▶

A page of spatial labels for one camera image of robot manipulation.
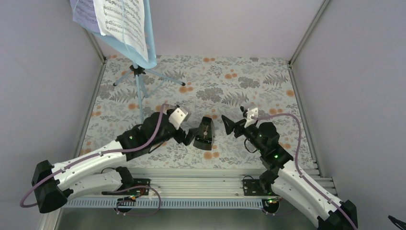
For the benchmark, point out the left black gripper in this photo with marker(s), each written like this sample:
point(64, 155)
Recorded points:
point(188, 137)

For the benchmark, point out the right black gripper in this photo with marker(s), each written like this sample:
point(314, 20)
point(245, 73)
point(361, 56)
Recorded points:
point(238, 125)

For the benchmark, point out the black metronome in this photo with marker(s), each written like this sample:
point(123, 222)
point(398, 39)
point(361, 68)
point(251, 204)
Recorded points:
point(205, 135)

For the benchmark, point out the light blue music stand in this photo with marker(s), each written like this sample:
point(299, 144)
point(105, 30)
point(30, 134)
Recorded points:
point(84, 14)

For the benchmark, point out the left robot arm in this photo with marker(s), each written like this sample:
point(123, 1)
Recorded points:
point(103, 170)

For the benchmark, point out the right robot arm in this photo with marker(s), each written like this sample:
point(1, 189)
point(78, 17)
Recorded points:
point(284, 177)

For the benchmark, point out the floral patterned mat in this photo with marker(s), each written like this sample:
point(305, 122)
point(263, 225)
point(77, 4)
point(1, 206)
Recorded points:
point(214, 86)

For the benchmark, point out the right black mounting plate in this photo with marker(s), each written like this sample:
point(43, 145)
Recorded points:
point(252, 187)

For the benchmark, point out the black mounting plate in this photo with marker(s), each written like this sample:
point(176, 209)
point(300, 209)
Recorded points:
point(137, 188)
point(252, 187)

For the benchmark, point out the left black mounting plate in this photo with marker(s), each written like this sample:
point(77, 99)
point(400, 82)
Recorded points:
point(137, 188)

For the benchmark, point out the white sheet music page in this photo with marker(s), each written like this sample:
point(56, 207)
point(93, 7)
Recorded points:
point(125, 21)

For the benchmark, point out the black object at corner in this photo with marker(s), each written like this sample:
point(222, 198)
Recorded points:
point(398, 223)

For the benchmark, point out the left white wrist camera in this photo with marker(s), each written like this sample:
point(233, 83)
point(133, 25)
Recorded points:
point(179, 115)

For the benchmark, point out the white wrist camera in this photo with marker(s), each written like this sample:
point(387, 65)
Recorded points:
point(179, 115)
point(250, 114)

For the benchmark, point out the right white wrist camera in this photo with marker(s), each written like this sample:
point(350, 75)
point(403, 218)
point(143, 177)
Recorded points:
point(250, 114)

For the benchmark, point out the aluminium rail base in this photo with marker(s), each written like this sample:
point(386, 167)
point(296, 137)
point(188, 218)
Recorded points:
point(198, 184)

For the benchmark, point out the light blue cable duct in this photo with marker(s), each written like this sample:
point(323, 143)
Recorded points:
point(221, 203)

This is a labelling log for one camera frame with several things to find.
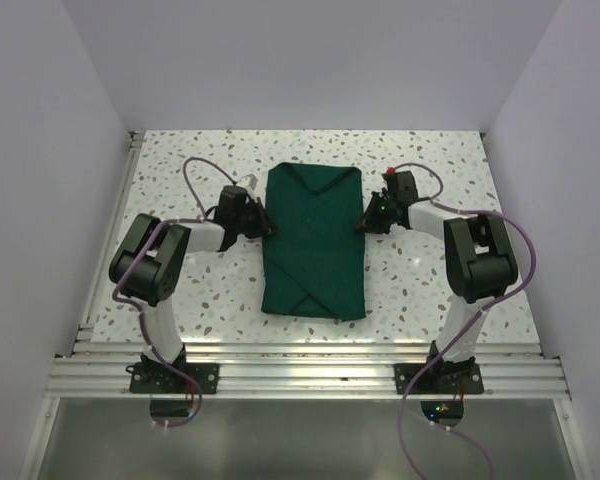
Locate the green surgical cloth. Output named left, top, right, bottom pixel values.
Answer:
left=261, top=163, right=366, bottom=321

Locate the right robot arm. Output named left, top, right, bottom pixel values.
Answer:
left=356, top=168, right=519, bottom=393

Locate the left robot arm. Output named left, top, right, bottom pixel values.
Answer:
left=108, top=185, right=277, bottom=393

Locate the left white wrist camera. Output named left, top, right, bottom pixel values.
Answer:
left=237, top=174, right=258, bottom=190

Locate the aluminium left side rail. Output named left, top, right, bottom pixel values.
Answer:
left=73, top=131, right=146, bottom=344

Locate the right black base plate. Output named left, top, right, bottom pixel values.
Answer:
left=393, top=361, right=485, bottom=395

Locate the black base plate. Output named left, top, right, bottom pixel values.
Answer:
left=125, top=357, right=220, bottom=395
left=393, top=361, right=485, bottom=395

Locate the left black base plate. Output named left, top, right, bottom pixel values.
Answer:
left=125, top=357, right=220, bottom=395

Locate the aluminium front rail frame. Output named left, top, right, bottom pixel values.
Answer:
left=44, top=341, right=570, bottom=400

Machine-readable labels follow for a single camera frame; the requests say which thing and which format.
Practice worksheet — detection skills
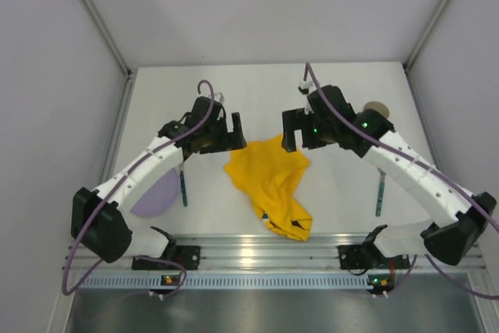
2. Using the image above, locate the yellow Pikachu cloth placemat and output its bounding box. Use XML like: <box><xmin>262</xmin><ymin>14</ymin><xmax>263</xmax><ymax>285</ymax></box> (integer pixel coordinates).
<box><xmin>224</xmin><ymin>134</ymin><xmax>313</xmax><ymax>242</ymax></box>

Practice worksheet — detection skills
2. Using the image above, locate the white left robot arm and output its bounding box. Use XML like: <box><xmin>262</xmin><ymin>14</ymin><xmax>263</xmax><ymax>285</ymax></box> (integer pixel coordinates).
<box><xmin>71</xmin><ymin>97</ymin><xmax>246</xmax><ymax>264</ymax></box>

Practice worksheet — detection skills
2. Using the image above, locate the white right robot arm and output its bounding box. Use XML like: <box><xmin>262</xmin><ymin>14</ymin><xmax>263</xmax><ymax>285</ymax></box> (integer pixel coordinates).
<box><xmin>281</xmin><ymin>82</ymin><xmax>497</xmax><ymax>266</ymax></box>

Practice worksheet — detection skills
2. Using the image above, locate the beige paper cup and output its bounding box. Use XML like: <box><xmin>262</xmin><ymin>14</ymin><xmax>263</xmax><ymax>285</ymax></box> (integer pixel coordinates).
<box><xmin>363</xmin><ymin>101</ymin><xmax>390</xmax><ymax>119</ymax></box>

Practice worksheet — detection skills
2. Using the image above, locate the lilac plastic plate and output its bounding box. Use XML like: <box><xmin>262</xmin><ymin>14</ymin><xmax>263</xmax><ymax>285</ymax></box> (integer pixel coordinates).
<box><xmin>131</xmin><ymin>168</ymin><xmax>180</xmax><ymax>218</ymax></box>

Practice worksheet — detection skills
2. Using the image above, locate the fork with green handle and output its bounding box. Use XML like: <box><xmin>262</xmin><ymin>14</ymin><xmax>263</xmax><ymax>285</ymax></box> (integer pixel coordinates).
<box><xmin>179</xmin><ymin>163</ymin><xmax>188</xmax><ymax>207</ymax></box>

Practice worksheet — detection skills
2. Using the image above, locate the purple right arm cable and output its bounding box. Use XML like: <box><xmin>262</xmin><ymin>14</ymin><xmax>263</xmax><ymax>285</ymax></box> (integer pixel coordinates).
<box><xmin>303</xmin><ymin>62</ymin><xmax>499</xmax><ymax>301</ymax></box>

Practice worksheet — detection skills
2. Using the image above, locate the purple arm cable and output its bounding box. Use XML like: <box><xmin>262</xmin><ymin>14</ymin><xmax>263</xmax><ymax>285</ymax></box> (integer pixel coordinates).
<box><xmin>303</xmin><ymin>62</ymin><xmax>499</xmax><ymax>301</ymax></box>
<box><xmin>62</xmin><ymin>79</ymin><xmax>216</xmax><ymax>297</ymax></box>

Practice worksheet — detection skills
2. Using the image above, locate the spoon with green handle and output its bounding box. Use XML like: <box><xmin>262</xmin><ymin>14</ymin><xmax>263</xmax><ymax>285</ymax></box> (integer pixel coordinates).
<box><xmin>375</xmin><ymin>168</ymin><xmax>386</xmax><ymax>218</ymax></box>

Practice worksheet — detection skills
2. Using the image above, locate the right aluminium corner post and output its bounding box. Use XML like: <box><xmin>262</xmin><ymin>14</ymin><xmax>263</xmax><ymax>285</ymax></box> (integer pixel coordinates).
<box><xmin>402</xmin><ymin>0</ymin><xmax>453</xmax><ymax>74</ymax></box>

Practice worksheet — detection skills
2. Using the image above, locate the aluminium corner post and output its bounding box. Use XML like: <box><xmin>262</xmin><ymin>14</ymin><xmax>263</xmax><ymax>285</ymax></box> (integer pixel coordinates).
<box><xmin>79</xmin><ymin>0</ymin><xmax>132</xmax><ymax>76</ymax></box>
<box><xmin>402</xmin><ymin>0</ymin><xmax>453</xmax><ymax>74</ymax></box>

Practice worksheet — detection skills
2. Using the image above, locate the aluminium rail frame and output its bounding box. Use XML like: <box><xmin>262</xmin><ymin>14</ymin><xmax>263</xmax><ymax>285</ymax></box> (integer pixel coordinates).
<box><xmin>71</xmin><ymin>234</ymin><xmax>487</xmax><ymax>273</ymax></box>

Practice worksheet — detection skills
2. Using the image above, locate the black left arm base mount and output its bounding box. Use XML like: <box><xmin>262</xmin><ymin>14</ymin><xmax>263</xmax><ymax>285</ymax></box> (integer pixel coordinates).
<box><xmin>132</xmin><ymin>245</ymin><xmax>201</xmax><ymax>271</ymax></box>

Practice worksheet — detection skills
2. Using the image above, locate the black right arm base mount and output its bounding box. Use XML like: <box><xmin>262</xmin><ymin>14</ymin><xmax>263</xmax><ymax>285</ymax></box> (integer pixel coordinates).
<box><xmin>338</xmin><ymin>245</ymin><xmax>410</xmax><ymax>275</ymax></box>

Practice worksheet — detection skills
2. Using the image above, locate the left aluminium corner post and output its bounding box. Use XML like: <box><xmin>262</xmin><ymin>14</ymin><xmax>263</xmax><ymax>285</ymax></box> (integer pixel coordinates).
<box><xmin>79</xmin><ymin>0</ymin><xmax>132</xmax><ymax>76</ymax></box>

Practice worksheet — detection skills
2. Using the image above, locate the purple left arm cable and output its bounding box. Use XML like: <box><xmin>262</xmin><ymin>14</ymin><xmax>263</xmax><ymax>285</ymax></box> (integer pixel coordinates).
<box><xmin>62</xmin><ymin>79</ymin><xmax>216</xmax><ymax>297</ymax></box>

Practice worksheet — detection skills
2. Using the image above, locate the grey slotted cable duct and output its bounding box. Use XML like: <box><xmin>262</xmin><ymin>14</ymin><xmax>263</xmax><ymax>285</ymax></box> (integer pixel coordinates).
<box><xmin>81</xmin><ymin>272</ymin><xmax>393</xmax><ymax>292</ymax></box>

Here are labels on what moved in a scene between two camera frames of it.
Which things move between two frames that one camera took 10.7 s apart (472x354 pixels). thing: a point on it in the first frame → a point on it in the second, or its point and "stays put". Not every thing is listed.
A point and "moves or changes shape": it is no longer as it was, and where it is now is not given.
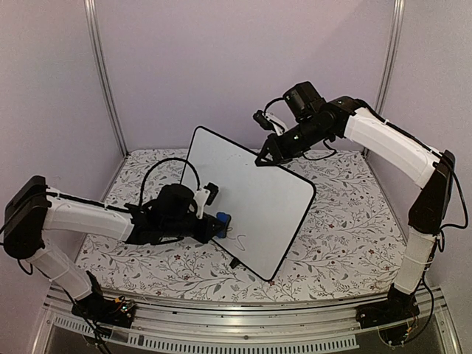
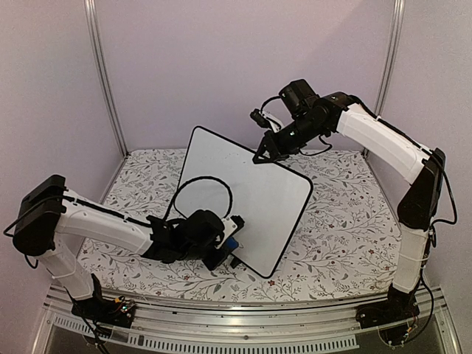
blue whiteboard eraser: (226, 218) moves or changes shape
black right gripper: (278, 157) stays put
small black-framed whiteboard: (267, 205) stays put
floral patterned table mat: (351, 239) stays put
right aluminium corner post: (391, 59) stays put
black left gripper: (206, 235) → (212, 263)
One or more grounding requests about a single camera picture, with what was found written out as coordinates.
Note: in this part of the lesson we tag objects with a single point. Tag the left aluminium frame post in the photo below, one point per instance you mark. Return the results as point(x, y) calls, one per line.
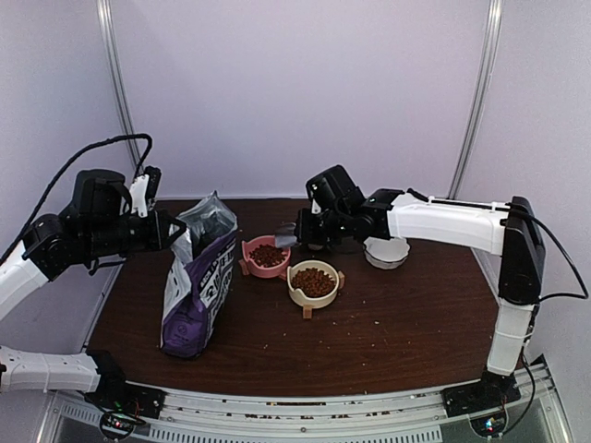
point(107, 29)

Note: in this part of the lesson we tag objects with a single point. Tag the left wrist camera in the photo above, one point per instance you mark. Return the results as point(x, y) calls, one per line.
point(143, 191)

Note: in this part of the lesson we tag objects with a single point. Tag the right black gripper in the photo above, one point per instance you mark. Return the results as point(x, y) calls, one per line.
point(303, 230)

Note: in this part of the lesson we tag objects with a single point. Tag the purple pet food bag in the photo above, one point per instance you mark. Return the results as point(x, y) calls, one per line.
point(199, 279)

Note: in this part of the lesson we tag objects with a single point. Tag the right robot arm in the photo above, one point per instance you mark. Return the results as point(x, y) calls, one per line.
point(338, 209)

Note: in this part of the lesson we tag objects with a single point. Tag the brown kibble pet food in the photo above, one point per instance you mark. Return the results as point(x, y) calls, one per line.
point(312, 281)

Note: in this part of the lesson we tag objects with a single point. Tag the front aluminium rail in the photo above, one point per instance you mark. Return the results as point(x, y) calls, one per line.
point(406, 416)

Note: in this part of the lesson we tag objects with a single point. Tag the metal food scoop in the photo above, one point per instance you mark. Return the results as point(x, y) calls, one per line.
point(285, 235)

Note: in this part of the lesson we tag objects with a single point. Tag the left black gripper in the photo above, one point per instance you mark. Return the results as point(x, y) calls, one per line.
point(158, 240)

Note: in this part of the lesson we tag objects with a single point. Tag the white scalloped bowl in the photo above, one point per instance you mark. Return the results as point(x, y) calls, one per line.
point(386, 254)

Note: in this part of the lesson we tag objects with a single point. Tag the cream cat-ear bowl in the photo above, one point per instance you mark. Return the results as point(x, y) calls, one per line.
point(309, 305)

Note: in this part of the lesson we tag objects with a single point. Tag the right aluminium frame post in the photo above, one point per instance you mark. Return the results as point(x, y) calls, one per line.
point(488, 57)

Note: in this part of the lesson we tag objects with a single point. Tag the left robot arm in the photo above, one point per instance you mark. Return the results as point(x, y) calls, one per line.
point(104, 218)

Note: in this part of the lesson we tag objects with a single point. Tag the aluminium frame post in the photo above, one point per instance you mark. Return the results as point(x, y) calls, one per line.
point(488, 57)
point(107, 29)

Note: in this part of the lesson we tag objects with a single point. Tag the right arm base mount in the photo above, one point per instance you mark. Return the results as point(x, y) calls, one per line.
point(483, 402)

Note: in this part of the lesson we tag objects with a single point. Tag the pink cat-ear bowl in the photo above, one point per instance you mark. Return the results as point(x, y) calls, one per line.
point(249, 268)

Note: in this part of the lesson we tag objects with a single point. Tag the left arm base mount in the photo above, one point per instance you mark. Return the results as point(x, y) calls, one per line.
point(124, 406)

◀

Output the lines above between the one holding "point(361, 56)" and the one holding "point(78, 17)", inclusive, with nothing before or after them.

## [Finished exercise]
point(361, 56)
Recorded points:
point(238, 125)

For the benchmark, point out the black metronome in this photo with marker(s), each written like this sample:
point(123, 222)
point(398, 39)
point(361, 68)
point(251, 204)
Recorded points:
point(205, 135)

For the benchmark, point out the light blue music stand in this photo with marker(s), each written like this sample:
point(299, 144)
point(105, 30)
point(30, 134)
Recorded points:
point(84, 14)

For the benchmark, point out the left robot arm in this photo with marker(s), each written like this sample:
point(123, 1)
Recorded points:
point(103, 170)

For the benchmark, point out the right robot arm in this photo with marker(s), each written like this sample:
point(1, 189)
point(78, 17)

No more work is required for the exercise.